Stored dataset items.
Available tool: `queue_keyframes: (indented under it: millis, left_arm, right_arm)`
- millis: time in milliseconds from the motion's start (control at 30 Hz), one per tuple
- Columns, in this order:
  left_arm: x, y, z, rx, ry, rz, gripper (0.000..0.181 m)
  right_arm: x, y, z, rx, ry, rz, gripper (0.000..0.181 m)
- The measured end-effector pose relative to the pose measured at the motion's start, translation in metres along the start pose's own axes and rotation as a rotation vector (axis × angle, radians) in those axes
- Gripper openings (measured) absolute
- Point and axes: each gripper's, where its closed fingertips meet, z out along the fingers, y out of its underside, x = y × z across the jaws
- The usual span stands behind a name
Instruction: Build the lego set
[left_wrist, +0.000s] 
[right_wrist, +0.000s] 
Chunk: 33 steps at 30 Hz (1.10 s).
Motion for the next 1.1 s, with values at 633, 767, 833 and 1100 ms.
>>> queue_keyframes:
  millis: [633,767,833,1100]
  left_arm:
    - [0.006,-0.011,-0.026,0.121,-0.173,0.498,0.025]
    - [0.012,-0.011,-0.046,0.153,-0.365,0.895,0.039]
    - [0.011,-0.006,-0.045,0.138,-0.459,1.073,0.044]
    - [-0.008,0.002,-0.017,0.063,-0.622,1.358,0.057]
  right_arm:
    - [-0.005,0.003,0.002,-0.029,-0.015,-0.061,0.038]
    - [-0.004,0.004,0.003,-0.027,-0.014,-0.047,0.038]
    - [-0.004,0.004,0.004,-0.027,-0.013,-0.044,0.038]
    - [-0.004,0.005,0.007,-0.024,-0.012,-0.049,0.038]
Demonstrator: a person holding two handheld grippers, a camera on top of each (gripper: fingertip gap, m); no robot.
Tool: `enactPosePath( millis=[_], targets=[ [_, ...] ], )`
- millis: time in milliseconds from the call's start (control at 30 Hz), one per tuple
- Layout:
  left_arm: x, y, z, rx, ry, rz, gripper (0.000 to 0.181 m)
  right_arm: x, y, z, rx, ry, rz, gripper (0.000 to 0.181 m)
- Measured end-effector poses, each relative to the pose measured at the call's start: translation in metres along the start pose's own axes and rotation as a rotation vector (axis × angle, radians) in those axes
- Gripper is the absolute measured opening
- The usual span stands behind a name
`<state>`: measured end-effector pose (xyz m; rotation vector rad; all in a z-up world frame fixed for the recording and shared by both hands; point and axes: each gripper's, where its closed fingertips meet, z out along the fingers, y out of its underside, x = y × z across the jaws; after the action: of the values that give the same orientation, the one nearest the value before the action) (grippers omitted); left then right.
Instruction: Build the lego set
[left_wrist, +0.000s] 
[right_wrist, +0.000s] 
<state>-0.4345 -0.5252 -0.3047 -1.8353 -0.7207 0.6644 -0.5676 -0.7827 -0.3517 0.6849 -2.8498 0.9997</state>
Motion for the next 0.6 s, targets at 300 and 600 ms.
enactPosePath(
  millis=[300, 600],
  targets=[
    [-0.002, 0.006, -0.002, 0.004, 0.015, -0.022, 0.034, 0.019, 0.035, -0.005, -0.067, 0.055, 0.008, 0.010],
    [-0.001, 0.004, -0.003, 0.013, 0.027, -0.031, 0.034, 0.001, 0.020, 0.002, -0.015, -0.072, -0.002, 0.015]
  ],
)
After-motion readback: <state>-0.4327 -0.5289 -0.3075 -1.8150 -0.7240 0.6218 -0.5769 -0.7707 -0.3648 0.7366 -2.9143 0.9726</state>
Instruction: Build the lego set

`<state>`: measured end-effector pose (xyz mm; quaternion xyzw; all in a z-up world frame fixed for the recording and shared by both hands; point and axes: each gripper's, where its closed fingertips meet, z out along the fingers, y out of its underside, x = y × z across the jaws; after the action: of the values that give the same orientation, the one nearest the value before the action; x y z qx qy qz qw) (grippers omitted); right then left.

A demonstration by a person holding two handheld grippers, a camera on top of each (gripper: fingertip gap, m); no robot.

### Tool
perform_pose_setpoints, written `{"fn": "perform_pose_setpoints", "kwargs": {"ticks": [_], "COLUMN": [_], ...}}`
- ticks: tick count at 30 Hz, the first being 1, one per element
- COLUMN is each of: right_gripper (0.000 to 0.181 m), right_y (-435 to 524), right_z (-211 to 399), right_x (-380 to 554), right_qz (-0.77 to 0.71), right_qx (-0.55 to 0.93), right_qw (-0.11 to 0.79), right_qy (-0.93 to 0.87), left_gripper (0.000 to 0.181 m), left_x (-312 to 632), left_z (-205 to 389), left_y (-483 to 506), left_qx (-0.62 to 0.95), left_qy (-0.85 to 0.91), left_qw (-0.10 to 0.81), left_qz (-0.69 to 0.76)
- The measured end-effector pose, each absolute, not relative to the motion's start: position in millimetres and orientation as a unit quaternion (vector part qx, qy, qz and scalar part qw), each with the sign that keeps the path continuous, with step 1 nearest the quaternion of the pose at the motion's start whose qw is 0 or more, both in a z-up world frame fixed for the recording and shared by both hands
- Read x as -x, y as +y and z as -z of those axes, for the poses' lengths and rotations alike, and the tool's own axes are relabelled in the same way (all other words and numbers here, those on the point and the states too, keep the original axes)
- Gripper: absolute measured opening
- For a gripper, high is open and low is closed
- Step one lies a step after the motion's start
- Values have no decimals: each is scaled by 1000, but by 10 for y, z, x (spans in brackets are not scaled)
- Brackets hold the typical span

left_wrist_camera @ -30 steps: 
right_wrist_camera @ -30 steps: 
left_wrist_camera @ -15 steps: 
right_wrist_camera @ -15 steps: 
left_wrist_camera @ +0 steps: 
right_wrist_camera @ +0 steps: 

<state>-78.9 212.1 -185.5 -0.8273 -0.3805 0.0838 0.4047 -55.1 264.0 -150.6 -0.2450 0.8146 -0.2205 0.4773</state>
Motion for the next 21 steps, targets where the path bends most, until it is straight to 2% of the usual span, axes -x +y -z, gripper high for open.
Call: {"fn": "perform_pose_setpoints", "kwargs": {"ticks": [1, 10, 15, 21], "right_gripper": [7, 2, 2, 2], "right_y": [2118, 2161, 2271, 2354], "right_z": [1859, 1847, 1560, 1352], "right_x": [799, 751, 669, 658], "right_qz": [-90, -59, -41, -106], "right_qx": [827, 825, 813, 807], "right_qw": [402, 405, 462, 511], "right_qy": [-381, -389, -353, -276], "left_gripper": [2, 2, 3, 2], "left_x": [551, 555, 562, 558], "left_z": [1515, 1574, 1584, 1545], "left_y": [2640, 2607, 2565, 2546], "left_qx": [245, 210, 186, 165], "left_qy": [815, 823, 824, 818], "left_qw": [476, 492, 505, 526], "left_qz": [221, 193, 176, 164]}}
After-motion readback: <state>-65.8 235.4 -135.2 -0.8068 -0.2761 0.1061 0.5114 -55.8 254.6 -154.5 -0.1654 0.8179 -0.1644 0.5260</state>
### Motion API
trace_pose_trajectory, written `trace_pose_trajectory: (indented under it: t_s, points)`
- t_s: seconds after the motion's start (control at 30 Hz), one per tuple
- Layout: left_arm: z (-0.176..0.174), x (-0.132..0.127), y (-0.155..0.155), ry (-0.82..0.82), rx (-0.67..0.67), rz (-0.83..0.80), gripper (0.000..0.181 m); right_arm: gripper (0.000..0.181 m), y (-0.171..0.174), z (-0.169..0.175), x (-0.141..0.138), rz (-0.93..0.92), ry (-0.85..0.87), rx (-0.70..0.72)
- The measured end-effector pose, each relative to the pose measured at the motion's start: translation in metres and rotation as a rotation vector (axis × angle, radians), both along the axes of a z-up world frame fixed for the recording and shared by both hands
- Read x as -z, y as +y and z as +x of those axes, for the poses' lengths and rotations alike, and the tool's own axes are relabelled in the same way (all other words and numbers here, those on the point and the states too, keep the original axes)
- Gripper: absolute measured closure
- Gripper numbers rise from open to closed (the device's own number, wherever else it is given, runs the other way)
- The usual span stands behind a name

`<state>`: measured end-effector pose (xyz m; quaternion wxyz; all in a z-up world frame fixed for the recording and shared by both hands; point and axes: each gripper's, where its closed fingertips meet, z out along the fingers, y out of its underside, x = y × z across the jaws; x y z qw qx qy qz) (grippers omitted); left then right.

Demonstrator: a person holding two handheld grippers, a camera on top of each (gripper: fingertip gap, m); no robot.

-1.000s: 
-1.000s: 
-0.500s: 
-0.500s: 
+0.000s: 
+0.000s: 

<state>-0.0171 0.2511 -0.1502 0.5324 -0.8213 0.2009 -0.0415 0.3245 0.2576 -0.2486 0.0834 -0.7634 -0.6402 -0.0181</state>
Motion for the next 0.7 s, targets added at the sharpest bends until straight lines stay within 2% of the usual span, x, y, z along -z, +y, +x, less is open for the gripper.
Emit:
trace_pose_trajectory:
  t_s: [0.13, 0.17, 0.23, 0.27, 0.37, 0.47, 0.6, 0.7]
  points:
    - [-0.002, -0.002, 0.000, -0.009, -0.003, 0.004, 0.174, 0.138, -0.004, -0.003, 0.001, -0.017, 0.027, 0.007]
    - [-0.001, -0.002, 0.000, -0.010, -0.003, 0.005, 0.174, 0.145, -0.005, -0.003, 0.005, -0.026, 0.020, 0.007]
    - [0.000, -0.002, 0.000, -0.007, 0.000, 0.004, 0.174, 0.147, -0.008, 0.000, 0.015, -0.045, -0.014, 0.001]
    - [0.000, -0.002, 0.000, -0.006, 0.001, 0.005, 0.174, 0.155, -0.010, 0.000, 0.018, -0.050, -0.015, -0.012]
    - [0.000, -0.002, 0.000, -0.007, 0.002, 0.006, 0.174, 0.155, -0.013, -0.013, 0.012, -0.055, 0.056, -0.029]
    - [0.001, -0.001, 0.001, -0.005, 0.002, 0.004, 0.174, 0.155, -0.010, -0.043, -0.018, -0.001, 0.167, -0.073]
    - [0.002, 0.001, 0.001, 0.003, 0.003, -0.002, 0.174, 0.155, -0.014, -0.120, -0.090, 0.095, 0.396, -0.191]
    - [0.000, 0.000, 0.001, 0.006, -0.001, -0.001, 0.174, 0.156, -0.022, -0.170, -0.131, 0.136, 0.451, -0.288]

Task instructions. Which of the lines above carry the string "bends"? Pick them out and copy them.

Completed task.
Motion for the next 21 steps, targets where the path bends most, until it is straight to 2% of the usual span, axes -x +y -z, gripper high for open.
Motion for the next 0.7 s, targets added at the sharpest bends until straight lines stay within 2% of the usual span, x, y, z along -z, +y, +x, less is open for the gripper.

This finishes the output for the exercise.